#### DESCRIPTION OF THE TASK:
The lines from the start of the data through the line containing "Isolate the red foam" are to be reproduced exactly, both ends included.

Excerpts from a dataset
----------

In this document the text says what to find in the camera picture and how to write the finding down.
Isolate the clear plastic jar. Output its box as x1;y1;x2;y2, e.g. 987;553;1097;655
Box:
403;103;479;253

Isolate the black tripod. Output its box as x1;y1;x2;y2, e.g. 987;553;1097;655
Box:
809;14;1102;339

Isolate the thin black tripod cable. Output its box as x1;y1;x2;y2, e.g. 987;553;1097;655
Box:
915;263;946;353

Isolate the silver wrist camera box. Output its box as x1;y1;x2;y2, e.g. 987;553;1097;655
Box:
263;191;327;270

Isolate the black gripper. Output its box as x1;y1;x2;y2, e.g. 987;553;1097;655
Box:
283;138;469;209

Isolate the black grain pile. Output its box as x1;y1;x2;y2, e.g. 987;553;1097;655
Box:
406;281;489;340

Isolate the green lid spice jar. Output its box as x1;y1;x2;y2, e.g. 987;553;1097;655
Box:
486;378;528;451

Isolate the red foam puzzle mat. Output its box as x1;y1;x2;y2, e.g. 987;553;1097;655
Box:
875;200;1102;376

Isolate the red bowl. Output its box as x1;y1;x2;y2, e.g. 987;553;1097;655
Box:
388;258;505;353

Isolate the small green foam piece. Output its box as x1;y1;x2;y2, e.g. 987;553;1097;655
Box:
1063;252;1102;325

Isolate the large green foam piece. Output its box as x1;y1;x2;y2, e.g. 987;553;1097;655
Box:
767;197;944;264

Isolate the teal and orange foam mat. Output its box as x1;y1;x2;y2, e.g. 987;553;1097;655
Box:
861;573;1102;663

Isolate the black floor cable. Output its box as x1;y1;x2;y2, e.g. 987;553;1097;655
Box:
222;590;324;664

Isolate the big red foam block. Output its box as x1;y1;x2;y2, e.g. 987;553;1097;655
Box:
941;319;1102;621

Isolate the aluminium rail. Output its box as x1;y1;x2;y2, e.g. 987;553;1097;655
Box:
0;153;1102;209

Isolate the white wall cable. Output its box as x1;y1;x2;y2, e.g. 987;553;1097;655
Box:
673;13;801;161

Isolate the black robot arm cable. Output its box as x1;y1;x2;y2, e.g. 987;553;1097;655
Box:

----------

#### REPLY:
In this document the text says what to find in the camera picture and how to write the finding down.
Isolate the clear plastic jar. Output its box as x1;y1;x2;y2, e.g. 987;553;1097;655
Box:
403;103;479;253

Isolate the black tripod. Output its box as x1;y1;x2;y2, e.g. 987;553;1097;655
Box:
809;14;1102;339

Isolate the thin black tripod cable. Output its box as x1;y1;x2;y2, e.g. 987;553;1097;655
Box:
915;263;946;353

Isolate the silver wrist camera box. Output its box as x1;y1;x2;y2, e.g. 987;553;1097;655
Box:
263;191;327;270

Isolate the black gripper. Output its box as x1;y1;x2;y2, e.g. 987;553;1097;655
Box:
283;138;469;209

Isolate the black grain pile. Output its box as x1;y1;x2;y2, e.g. 987;553;1097;655
Box:
406;281;489;340

Isolate the green lid spice jar. Output its box as x1;y1;x2;y2, e.g. 987;553;1097;655
Box:
486;378;528;451

Isolate the red foam puzzle mat. Output its box as x1;y1;x2;y2, e.g. 987;553;1097;655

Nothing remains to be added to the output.